§ **Task directions**
Look below for the line containing "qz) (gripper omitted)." and the line containing "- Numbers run"; repeat exactly those two lines and all lines between them, and nothing else.

(Extracted records)
○ ○ ○ ○

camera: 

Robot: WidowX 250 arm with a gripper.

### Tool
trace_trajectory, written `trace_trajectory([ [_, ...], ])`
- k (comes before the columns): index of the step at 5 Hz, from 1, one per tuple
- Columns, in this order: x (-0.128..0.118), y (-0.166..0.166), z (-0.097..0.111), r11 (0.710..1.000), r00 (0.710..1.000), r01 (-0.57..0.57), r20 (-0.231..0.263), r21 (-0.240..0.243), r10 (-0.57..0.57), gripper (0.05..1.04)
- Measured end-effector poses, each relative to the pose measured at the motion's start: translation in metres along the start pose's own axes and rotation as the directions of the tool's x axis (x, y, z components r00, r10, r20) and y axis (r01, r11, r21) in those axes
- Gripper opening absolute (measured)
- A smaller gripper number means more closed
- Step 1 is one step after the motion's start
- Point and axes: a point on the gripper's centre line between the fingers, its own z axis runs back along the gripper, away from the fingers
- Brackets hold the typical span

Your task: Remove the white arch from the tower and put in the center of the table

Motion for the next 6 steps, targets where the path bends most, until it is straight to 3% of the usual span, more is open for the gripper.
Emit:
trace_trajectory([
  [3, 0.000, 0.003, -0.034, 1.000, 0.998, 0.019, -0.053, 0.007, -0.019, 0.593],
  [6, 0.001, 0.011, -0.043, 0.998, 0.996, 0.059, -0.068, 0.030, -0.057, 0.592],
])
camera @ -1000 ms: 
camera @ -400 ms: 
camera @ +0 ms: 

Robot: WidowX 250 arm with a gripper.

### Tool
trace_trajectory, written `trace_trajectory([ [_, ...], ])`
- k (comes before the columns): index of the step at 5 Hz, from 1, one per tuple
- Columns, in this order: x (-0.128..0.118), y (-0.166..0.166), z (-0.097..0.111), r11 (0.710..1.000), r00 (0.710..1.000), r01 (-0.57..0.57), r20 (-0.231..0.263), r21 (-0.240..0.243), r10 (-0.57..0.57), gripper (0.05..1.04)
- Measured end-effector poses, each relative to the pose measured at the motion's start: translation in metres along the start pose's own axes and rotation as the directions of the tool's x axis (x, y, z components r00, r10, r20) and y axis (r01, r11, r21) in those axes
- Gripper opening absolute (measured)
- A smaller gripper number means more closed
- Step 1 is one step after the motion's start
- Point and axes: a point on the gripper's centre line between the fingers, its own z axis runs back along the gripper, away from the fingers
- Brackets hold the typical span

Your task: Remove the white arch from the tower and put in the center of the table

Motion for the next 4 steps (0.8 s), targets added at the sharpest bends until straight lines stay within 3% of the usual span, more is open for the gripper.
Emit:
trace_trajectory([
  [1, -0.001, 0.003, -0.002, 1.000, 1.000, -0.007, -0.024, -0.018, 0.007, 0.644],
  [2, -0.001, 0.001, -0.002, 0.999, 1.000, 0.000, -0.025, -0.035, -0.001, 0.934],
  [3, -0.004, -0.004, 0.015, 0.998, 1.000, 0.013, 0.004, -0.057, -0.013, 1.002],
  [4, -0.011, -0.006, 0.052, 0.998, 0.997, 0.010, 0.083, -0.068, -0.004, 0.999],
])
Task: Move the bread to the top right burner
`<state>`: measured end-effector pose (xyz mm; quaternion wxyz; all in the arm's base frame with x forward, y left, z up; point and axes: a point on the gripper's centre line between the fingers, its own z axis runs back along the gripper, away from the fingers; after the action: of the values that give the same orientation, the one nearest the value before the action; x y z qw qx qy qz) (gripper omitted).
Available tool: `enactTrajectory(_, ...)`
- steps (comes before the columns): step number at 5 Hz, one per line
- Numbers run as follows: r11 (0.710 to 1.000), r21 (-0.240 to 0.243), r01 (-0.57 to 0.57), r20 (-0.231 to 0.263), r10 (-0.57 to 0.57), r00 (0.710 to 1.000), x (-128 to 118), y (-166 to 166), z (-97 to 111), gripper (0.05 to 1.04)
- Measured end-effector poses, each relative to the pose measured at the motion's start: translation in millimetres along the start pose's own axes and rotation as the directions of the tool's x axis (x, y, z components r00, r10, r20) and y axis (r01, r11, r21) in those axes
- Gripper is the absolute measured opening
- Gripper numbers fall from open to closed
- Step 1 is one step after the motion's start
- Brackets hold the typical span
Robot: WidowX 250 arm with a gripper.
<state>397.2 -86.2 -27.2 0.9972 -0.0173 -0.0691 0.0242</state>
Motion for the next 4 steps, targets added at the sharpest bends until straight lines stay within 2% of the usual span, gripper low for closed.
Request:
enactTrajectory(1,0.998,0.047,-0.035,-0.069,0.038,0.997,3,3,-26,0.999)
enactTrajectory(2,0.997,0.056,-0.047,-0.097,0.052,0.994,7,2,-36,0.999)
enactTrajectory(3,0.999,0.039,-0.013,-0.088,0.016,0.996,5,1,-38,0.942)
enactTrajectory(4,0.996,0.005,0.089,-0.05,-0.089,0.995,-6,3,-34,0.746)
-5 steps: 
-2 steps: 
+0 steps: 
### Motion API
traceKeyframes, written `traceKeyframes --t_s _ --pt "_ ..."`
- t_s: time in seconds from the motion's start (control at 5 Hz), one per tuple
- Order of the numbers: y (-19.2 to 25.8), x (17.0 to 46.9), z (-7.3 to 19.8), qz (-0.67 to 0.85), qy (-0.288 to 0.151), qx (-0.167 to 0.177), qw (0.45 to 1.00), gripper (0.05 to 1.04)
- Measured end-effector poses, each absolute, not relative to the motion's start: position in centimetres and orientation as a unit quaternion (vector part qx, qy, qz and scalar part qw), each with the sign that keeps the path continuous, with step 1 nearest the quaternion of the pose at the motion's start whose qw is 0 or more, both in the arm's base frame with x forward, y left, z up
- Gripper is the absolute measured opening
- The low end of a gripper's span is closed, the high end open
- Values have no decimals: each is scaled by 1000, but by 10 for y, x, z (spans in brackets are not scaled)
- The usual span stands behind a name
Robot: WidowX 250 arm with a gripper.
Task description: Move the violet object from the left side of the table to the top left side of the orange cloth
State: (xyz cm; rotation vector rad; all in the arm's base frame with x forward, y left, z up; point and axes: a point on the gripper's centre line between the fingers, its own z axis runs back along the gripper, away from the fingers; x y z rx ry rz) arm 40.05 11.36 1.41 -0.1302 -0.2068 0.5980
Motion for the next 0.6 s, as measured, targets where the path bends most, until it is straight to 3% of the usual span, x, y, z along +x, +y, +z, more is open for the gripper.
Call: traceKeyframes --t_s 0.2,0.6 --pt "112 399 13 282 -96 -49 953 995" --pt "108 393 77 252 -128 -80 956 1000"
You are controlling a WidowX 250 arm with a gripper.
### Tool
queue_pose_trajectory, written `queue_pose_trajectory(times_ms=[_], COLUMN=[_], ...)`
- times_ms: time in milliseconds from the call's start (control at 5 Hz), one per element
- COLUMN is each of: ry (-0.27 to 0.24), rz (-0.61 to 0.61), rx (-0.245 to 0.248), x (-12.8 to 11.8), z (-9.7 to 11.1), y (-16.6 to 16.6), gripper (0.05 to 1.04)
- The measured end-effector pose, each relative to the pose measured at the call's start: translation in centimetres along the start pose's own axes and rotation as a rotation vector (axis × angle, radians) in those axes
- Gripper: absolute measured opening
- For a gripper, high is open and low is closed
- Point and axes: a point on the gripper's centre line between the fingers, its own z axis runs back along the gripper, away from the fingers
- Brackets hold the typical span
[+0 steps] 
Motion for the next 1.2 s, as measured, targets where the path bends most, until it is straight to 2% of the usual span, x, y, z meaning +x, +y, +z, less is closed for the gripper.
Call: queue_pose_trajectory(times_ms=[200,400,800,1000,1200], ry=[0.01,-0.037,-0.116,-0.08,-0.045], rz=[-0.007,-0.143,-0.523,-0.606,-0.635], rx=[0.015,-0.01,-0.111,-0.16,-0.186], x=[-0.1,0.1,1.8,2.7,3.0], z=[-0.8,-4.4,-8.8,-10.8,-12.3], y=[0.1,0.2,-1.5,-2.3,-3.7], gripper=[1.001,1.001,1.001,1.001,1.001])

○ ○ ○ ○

§ **Answer for the task**
`<state>`: measured end-effector pose (xyz mm; quaternion wxyz; all in the arm's base frame with x forward, y left, z up; point and axes: a point on the gripper's centre line between the fingers, its own z axis runs back along the gripper, away from the fingers; after the action: of the values that give the same orientation, the one nearest the value before the action; x y z qw qx qy qz) (gripper omitted).
Available tool: `enactTrajectory(_, ...)`
- steps (comes before the columns): step number at 5 Hz, one per line
- Numbers run as follows: r11 (0.710 to 1.000), r21 (-0.240 to 0.243), r01 (-0.57 to 0.57), r20 (-0.231 to 0.263), r10 (-0.57 to 0.57), r00 (0.710 to 1.000), x (-128 to 118), y (-166 to 166), z (-97 to 111), gripper (0.05 to 1.04)

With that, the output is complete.